Natale 2006, giorno amaro per Tobia
Verso sera Tobia per telefono mi chiama, perché al pomeriggio ero assente. Sta troppo male per venire a pregare insieme, non se la sente. Si lamenta molto perché si sente bastonato dal demonio e abbandonato da Dio. È tormentato da pensieri di sfiducia in Dio e negli uomini. Si vede ormai solo, abbandonato da tutti, da amici e parenti.
Si sente tagliato fuori dal mondo per il suo modo di pensare secondo Dio, non si sente compreso nei suoi solidi principi cristiani, neppure dalla sorella. Lo invito a respingere la tentazione della disperazione e a non lasciarsi prendere dallo scoraggiamento e sfiducia.
Si lamenta perché non sente più la presenza di Dio. Mi ricorda ancora che in passato, finché era in vita Renato Baron, recandosi a S. Martino spesso tornava sollevato per avere percepito il profumo, o un segno, per cui sentiva che la Madonna e nostro Signore non erano lontani, non si erano dimenticati di lui.
Dopo la morte di Renato avverte raramente il profumo, per cui gli sembra di essere solo e dimenticato da Dio e dagli uomini.

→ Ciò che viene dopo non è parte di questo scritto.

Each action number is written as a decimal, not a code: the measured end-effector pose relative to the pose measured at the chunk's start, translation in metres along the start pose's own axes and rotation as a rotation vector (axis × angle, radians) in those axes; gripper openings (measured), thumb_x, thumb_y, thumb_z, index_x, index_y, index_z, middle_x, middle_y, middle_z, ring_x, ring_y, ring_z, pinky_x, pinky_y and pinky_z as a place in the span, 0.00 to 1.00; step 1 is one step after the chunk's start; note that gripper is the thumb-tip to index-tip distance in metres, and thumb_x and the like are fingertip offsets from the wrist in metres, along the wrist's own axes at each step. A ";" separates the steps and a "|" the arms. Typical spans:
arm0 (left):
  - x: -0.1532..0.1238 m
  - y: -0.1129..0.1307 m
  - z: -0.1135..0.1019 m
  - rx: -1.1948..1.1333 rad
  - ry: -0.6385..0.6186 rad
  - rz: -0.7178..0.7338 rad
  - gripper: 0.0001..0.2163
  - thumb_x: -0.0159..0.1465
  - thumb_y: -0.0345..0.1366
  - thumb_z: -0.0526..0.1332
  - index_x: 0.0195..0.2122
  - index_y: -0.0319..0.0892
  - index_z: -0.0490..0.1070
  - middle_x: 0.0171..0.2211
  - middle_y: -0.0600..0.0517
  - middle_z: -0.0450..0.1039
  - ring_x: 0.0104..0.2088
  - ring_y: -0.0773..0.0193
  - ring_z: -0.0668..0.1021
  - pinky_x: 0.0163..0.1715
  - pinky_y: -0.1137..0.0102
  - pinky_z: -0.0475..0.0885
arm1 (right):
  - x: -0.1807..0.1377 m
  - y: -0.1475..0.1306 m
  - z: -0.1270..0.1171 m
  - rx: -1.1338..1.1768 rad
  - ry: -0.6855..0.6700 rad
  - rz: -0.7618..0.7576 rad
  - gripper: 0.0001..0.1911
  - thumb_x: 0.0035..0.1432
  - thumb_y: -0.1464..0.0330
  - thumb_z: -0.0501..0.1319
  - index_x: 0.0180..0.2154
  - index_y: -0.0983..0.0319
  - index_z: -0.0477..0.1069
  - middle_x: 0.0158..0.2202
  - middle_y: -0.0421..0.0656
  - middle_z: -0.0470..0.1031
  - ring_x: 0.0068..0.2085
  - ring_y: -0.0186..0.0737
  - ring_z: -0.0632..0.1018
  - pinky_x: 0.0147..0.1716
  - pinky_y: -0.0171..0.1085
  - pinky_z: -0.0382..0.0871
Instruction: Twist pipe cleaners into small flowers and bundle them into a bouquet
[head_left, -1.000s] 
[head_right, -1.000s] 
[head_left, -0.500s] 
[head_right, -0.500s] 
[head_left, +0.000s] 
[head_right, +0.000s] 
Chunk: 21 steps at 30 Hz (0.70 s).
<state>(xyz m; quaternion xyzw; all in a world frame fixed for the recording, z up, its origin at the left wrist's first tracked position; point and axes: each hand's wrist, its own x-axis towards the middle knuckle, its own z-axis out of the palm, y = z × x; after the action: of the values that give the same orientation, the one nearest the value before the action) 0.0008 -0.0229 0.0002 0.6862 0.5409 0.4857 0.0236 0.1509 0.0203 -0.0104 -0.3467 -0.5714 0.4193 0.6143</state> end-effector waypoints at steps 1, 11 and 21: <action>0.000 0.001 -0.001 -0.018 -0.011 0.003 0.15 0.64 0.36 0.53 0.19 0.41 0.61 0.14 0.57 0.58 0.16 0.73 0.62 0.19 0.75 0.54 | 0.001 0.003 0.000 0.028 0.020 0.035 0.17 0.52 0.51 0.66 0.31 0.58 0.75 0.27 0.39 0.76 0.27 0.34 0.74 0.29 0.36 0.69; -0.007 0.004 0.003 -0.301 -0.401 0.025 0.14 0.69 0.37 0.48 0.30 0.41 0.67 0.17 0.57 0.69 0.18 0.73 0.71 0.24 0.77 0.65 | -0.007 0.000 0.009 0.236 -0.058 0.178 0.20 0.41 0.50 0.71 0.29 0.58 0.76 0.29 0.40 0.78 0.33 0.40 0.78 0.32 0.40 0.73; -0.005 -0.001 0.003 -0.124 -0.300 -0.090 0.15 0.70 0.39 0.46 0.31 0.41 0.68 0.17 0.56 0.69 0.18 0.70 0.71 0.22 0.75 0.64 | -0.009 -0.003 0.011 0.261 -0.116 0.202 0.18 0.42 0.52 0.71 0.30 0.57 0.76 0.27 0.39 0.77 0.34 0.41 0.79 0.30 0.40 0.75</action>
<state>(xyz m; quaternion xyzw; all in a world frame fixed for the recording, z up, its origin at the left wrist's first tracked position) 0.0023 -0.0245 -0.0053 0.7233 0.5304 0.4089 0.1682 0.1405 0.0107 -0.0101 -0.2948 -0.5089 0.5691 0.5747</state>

Solo il demonio si ricorda di lui: più prega, più lo tortura e teme di non uscire più fuori dalla possessione. Vede passare gli anni senza potersi sposare, senza realizzare qualcosa, senza la fidanzata, senza amici.
Un tempo si avrebbe detto il proverbio: “È solo come un cane”. Oggi non più, perché i cani sono spesso nel cuore delle persone o al centro della casa. Non crede più ad un disegno di Dio perché vede solo la cattiveria del demonio di cui è vittima e Dio non lo aiuta ad uscirne, si è dimenticato di lui. Prega moltissimo, ma non si vede ascoltato.
Dopo averlo lasciato sfogare la sua rabbia interiore, pian piano cerco di invitarlo a ravvivare la fede e ad abbandonarsi nelle mani di Dio, anche se non vede segni della sua presenza e ascolto. Gli ricordo che Dio è Padre anche quando ci prova con la sofferenza. Lo invito a recitare insieme un’ave Maria per avere il dono della fede e per non darla vinta al demonio. A questo punto si fa vivo con arroganza il demonio, fa sparire la voce del giovane, interrompe la nostra conversazione di incoraggiamento. Come molte altre volte, mi dice che soffre molto; chiama in aiuto il collega Eurigma. Io cerco di mandarlo via, di insultarlo, di mandarlo all’inferno.
Sostengo la lotta in difesa dei diritti di Cristo e del giovane, gli ricordo la maledizione che ha avuto da Dio, e con l’autorità conferitami cerco di cacciarlo all’inferno. Ripete le sua solite motivazioni per rimanere nel posseduto. Mi dice che soffre molto, forse per commuovermi. Io gli ripeto che sono contento che soffra e gli comando di andarsene nel fuoco eterno preparato per il diavolo e i suoi seguaci.
E lui continua a ribadire la sua volontà e diritto di rimanere. Torna a lamentarsi che soffre molto, ma non vuole andar via perché all’inferno si soffre molto di più. “Bene, spero che tu ti stanchi, gli dico, e che te ne vada all’inferno”. Ma lui non vuole cedere. Continua a lamentarsi per la sofferenza, ma non vuole andarsene. Sostiene questa scena per interrompere e disturbare la preghiera e impedirmi di dare i buoni consigli a Tobia, perché non li gradisce.
Per allontanare l’inquilino abusivo, chiamo ripetutamente Tobia, e finalmente esce dalla trance, rientra nel possesso delle sue facoltà umane. Do qualche altro suggerimento a Tobia, lo invito ad abbandonarsi completamente nelle mani di Dio, di lasciare a lui a contare i suoi meriti. Spetta a Lui poi stabilire il tempo per concedere la grazia.
Gli ricordo: “Forse Dio ti ha già concesso la grazia della salvezza di tuo padre, e ora ne stai pagando il prezzo”!
Il giorno dopo gli telefono per un breve scambio di informazioni, per vedere come va, per dirgli una parola di incoraggiamento. Appena inizio il Padre nostro per dargli una benedizione, salta fuori il demonio per impedirci di pregare.
Mi chiede che cosa voglio. Ci scambiamo un po’ di insulti. Mi chiede di lasciarlo in pace. Do a Tobia la benedizione fra le lamentele di sofferenza del demonio. Gli dico di andarsene, ma lui non ci pensa neppure, vuole continuare a disturbare. Torno a chiamare Tobia. In quel momento sembra svegliarsi da un sonno profondo: dopo qualche preghiera insieme ci salutiamo.